La Organización Mundial de la Salud (OMS) recomienda que los adultos consuman menos de 2 gramos de sodio por día, equivalentes aproximadamente a menos de 5 gramos de sal (una cucharadita). Esta cifra incluye tanto la sal agregada manualmente como la que ya viene en los alimentos procesados e industrializados.
1. Creer que sacar el salero es suficiente
Reducir la sal al cocinar o retirar el salero de la mesa es una excelente medida, pero no garantiza una alimentación baja en sodio. Muchos alimentos industrializados incorporan sodio durante su elaboración para mejorar el sabor, conservarlos o modificar su textura. Por ello, no alcanza solo con mirar cuánto usamos el salero, sino también qué alimentos se seleccionan para el plato.
2. Pensar que solamente tienen sodio los alimentos que saben muy salados
El paladar puede engañar. No solo los snacks o papas fritas contienen sodio. Productos neutros o de consumo diario como el pan, galletitas, cereales, quesos y conservas aportan pequeñas cantidades de sodio que, acumuladas a lo largo de las distintas comidas del día, resultan en un valor significativo.

3. Subestimar el clásico sándwich, la picada o la comida rápida
Comidas simples como un sándwich de jamón y queso combinan varias fuentes de sodio simultáneas: el pan, el fiambre, el queso y aderezos como mayonesa o mostaza. Lo mismo sucede con picadas, pizzas, empanadas y hamburguesas, donde la frecuencia y la combinación de ingredientes marcan la diferencia.
4. Confiar porque un producto dice “light” o “bajo en calorías”
Que un producto sea reducido en grasas, azúcar o calorías no significa automáticamente que sea bajo en sodio. Es fundamental adquirir el hábito de mirar y comparar las etiquetas nutricionales entre productos similares, así como prestar atención a los sellos de advertencia de ‘EXCESO EN SODIO’.
5. Olvidar de todo lo agregado después de cocinar
Kétchup, mostaza, mayonesa, salsa de soja, caldos concentrados, cubitos y sopas instantáneas son considerados frecuentemente como simples condimentos, pero representan fuentes muy elevadas de sodio. Al agregarse a alimentos que ya contienen sodio, las cantidades se van sumando rápidamente.
Recomendaciones prácticas y sustitutos
- Utilizar sazonadores naturales: reemplazar la sal con limón, pimienta, ajo, perejil, romero, pimentón, orégano y otras hierbas o especias para resaltar el sabor de las comidas.
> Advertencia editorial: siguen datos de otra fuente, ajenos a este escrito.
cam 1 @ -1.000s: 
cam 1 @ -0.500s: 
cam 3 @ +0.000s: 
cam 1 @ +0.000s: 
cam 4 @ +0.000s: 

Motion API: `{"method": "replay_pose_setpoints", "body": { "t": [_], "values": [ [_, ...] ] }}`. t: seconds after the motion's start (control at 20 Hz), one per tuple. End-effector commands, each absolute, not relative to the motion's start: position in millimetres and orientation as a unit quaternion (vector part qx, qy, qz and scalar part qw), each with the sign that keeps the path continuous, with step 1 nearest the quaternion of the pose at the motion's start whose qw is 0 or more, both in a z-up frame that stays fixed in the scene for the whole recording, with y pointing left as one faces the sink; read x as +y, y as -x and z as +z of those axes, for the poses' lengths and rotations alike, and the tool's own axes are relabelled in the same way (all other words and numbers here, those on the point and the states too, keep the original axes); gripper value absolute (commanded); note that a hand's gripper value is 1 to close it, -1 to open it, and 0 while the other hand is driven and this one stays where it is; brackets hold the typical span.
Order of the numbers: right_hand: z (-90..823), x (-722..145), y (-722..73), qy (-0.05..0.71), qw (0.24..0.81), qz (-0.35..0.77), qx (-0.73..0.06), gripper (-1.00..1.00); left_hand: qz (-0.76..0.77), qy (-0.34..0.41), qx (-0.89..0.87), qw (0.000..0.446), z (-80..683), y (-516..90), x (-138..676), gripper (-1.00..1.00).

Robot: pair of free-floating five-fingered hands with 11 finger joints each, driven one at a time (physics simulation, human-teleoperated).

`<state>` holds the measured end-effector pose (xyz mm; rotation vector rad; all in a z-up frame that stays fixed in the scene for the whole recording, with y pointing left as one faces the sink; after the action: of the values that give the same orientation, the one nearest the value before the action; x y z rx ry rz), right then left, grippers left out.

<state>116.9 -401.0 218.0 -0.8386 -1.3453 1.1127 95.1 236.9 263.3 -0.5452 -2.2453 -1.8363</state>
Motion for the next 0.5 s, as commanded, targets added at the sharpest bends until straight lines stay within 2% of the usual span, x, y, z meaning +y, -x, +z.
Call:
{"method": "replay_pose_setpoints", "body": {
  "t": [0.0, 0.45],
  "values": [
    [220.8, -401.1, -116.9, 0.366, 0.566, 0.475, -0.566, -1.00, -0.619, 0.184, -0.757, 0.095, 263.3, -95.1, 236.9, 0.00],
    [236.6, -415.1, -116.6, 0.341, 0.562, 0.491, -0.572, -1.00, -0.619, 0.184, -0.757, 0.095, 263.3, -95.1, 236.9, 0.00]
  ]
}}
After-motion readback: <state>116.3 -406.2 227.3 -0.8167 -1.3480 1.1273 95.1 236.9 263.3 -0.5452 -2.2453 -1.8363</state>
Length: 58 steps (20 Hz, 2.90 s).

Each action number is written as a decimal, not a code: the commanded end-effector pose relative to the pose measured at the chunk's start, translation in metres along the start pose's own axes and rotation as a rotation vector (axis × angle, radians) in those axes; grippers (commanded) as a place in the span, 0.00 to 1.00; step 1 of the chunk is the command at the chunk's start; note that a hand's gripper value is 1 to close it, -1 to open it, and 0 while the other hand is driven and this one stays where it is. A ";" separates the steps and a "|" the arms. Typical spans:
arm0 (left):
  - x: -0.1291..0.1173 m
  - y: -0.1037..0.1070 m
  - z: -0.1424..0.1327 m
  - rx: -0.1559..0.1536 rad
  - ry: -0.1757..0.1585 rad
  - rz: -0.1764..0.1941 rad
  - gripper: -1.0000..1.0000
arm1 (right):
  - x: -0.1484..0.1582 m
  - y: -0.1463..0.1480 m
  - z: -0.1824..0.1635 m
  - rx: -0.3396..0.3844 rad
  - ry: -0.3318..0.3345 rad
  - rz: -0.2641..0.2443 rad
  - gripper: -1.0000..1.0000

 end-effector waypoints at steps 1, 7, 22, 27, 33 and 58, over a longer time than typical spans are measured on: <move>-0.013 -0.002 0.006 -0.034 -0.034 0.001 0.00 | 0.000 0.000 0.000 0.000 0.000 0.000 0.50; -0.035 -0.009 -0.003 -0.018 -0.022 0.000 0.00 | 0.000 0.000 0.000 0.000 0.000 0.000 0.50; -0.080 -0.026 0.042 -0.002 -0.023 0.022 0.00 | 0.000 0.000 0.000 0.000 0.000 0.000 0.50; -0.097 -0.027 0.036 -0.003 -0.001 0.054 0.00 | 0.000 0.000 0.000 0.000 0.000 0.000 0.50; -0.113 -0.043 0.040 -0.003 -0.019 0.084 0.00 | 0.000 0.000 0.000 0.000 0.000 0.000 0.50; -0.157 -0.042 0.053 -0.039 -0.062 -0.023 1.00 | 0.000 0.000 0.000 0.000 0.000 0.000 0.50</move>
- Hábitos de compra conscientes: priorizar el consumo de alimentos frescos, reducir la frecuencia de ultraprocesados, moderar fiambres y quesos, y evitar agregar sal a la comida antes de probarla.
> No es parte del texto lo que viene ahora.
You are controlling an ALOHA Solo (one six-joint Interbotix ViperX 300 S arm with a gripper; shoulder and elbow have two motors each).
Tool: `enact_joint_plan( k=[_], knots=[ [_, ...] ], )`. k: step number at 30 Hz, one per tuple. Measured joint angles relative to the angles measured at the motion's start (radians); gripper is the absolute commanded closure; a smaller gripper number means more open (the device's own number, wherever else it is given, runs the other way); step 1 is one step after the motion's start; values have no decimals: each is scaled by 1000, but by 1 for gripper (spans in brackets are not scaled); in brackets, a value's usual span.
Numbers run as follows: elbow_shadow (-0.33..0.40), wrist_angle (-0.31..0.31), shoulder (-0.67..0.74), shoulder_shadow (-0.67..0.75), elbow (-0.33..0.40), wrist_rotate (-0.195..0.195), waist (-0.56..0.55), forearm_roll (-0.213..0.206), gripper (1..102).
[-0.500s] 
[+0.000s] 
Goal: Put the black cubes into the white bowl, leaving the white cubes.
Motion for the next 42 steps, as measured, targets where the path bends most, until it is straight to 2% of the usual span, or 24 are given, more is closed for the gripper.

Reducir el sodio no implica comer alimentos sin sabor. Al disminuir progresivamente la cantidad de sal, el paladar se adapta y comienza a percibir sabores ocultos. El mayor consumo de sodio no suele estar en el salero sobre la mesa, sino escondido en los alimentos de la vida cotidiana.
Dr. Hernán Krimer, médico cardiólogo.